• **TASK TO COMPLETE**
An exact reprint of every record below is required, with the pictures left out.

• **MATERIALS PROVIDED**

▶

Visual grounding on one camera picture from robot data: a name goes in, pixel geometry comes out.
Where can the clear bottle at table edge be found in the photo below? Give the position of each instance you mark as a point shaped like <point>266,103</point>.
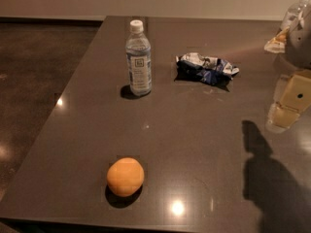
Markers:
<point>292,13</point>

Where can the crumpled blue chip bag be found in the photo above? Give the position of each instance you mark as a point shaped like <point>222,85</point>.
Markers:
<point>206,69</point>

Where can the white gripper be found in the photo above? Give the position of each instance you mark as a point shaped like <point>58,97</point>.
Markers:
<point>299,48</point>

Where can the clear plastic water bottle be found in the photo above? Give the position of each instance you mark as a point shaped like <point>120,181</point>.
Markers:
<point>138,55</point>

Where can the orange fruit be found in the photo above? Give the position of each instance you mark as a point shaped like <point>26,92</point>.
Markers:
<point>125,177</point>

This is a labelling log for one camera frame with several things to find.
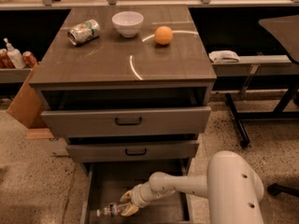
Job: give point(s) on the top grey drawer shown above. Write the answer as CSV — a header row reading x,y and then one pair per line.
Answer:
x,y
128,122

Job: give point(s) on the crushed green soda can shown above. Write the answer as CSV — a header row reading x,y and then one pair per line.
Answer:
x,y
83,32

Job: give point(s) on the clear plastic water bottle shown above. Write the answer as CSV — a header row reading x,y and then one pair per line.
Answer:
x,y
112,210

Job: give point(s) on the middle grey drawer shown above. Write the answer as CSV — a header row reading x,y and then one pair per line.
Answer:
x,y
140,151

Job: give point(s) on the orange fruit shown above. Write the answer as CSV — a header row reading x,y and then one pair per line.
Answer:
x,y
163,35

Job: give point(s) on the white pump bottle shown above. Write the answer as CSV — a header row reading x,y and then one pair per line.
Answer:
x,y
15,55

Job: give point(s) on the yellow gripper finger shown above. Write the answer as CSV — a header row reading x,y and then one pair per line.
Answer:
x,y
126,197
129,210

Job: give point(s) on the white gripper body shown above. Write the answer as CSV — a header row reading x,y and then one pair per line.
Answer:
x,y
136,195

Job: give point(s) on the white ceramic bowl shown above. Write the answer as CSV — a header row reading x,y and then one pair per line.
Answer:
x,y
128,23

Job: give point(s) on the black table leg frame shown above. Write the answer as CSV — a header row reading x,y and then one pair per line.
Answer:
x,y
278,112

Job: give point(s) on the black chair base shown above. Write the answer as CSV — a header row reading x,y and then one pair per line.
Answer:
x,y
275,189

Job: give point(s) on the red soda can at edge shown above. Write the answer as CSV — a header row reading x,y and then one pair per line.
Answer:
x,y
4,59

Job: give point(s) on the grey drawer cabinet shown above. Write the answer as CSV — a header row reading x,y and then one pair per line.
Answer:
x,y
112,72

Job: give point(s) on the brown cardboard box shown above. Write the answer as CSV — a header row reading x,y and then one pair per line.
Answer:
x,y
26,107

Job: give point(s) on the folded white cloth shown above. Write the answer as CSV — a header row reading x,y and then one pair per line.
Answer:
x,y
223,56

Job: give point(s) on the bottom grey drawer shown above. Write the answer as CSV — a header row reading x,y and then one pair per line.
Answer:
x,y
108,181

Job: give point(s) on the dark side table top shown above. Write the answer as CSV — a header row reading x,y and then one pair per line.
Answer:
x,y
286,31

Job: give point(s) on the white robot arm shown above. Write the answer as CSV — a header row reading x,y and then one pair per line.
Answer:
x,y
232,187

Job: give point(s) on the grey drawer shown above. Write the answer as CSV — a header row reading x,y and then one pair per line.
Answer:
x,y
140,151
108,181
128,122

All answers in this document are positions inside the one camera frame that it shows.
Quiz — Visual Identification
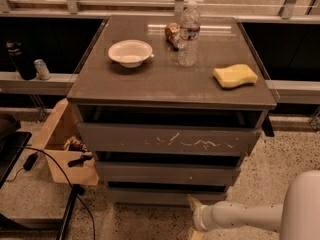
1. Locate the brown wrapped snack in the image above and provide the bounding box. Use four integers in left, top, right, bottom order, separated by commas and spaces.
165, 23, 180, 49

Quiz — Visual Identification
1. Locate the black power adapter cable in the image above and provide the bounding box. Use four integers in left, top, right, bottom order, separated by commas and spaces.
6, 145, 97, 240

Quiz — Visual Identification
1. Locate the cardboard box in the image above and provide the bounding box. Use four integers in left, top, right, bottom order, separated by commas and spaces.
32, 99, 99, 186

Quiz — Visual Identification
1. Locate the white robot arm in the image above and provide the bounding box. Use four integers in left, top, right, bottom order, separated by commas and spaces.
188, 170, 320, 240

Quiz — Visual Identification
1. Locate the grey bottom drawer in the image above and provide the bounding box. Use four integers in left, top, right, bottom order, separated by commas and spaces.
106, 187, 226, 206

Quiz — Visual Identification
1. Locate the grey middle drawer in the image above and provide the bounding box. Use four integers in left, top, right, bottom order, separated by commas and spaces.
95, 162, 241, 186

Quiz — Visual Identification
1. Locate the white bowl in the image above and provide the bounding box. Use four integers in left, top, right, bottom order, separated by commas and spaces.
108, 40, 153, 68

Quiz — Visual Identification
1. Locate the grey top drawer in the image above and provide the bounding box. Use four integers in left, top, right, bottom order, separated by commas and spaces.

◀

• **ANSWER BELOW**
Visual grounding on one camera picture from robot data: a name goes in, pixel geometry comes out.
Where can the clear bottle at table edge be found in the photo below? Give the position of each instance you mark as a point shaped like <point>266,103</point>.
Markers:
<point>292,13</point>

Where can the crumpled blue chip bag be found in the photo above? Give the position of each instance you mark as a point shaped like <point>222,85</point>.
Markers:
<point>206,69</point>

Where can the white gripper be found in the photo above? Give the position of each instance you mark as a point shaped like <point>58,97</point>.
Markers:
<point>299,48</point>

Where can the clear plastic water bottle be found in the photo above? Give the position of each instance you mark as a point shaped like <point>120,181</point>.
Markers:
<point>138,55</point>

Where can the orange fruit be found in the photo above? Give the position of each instance you mark as a point shaped like <point>26,92</point>.
Markers:
<point>125,177</point>

This is a labelling log for one camera frame with several things to find.
Job: give point(s) on the top grey drawer shown above. Write the answer as CSV — a header row reading x,y and then one pair per line.
Answer:
x,y
128,122

Job: give point(s) on the crushed green soda can shown above. Write the answer as CSV — a header row reading x,y and then one pair per line.
Answer:
x,y
83,32

Job: give point(s) on the clear plastic water bottle shown above. Write the answer as CSV — a header row reading x,y and then one pair per line.
Answer:
x,y
112,210

Job: give point(s) on the middle grey drawer shown above. Write the answer as CSV — a header row reading x,y and then one pair per line.
Answer:
x,y
140,151

Job: give point(s) on the orange fruit shown above. Write the answer as CSV — a header row reading x,y and then one pair per line.
Answer:
x,y
163,35

Job: give point(s) on the white pump bottle shown above. Write the answer as CSV — a header row reading x,y and then one pair per line.
Answer:
x,y
15,55

Job: give point(s) on the yellow gripper finger shown above. Write the answer as CSV — a header row reading x,y and then one pair per line.
Answer:
x,y
126,197
129,210

Job: give point(s) on the white gripper body shown above. Write the answer as CSV — a header row reading x,y and then one pair per line.
Answer:
x,y
136,195

Job: give point(s) on the white ceramic bowl shown above. Write the answer as CSV — a header row reading x,y and then one pair per line.
Answer:
x,y
128,23

Job: give point(s) on the black table leg frame shown above. Write the answer as CSV — a header row reading x,y and then one pair per line.
Answer:
x,y
278,112

Job: give point(s) on the black chair base shown above. Write the answer as CSV — a header row reading x,y and then one pair per line.
Answer:
x,y
275,189

Job: give point(s) on the red soda can at edge shown above. Write the answer as CSV — a header row reading x,y and then one pair per line.
Answer:
x,y
4,59

Job: give point(s) on the grey drawer cabinet shown above. Write the answer as CSV — a header row reading x,y and then one pair per line.
Answer:
x,y
112,72

Job: give point(s) on the brown cardboard box shown above. Write the answer as CSV — a header row reading x,y and then one pair per line.
Answer:
x,y
26,107

Job: give point(s) on the folded white cloth shown above. Write the answer as CSV — a header row reading x,y and then one pair per line.
Answer:
x,y
223,56

Job: give point(s) on the bottom grey drawer shown above. Write the answer as CSV — a header row reading x,y and then one pair per line.
Answer:
x,y
108,181

Job: give point(s) on the dark side table top shown above. Write the answer as CSV — a header row reading x,y and then one pair per line.
Answer:
x,y
286,31

Job: give point(s) on the white robot arm shown above. Write the answer as CSV — a header row reading x,y and then one pair per line.
Answer:
x,y
232,187

Job: give point(s) on the grey drawer shown above. Write the answer as CSV — a header row reading x,y and then one pair per line.
Answer:
x,y
140,151
108,181
128,122

All answers in this document are positions inside the one camera frame that it shows.
Quiz — Visual Identification
1. Locate the brown wrapped snack in the image above and provide the bounding box. Use four integers in left, top, right, bottom order, separated by commas and spaces.
165, 23, 180, 49

Quiz — Visual Identification
1. Locate the black power adapter cable in the image above and provide the bounding box. Use four integers in left, top, right, bottom order, separated by commas and spaces.
6, 145, 97, 240

Quiz — Visual Identification
1. Locate the cardboard box in the image above and provide the bounding box. Use four integers in left, top, right, bottom order, separated by commas and spaces.
32, 99, 99, 186

Quiz — Visual Identification
1. Locate the white robot arm in the image above and provide the bounding box. Use four integers in left, top, right, bottom order, separated by commas and spaces.
188, 170, 320, 240

Quiz — Visual Identification
1. Locate the grey bottom drawer in the image above and provide the bounding box. Use four integers in left, top, right, bottom order, separated by commas and spaces.
106, 187, 226, 206

Quiz — Visual Identification
1. Locate the grey middle drawer in the image above and provide the bounding box. Use four integers in left, top, right, bottom order, separated by commas and spaces.
95, 162, 241, 186

Quiz — Visual Identification
1. Locate the white bowl in the image above and provide the bounding box. Use four integers in left, top, right, bottom order, separated by commas and spaces.
108, 40, 153, 68

Quiz — Visual Identification
1. Locate the grey top drawer in the image above and provide the bounding box. Use four integers in left, top, right, bottom order, separated by commas and spaces.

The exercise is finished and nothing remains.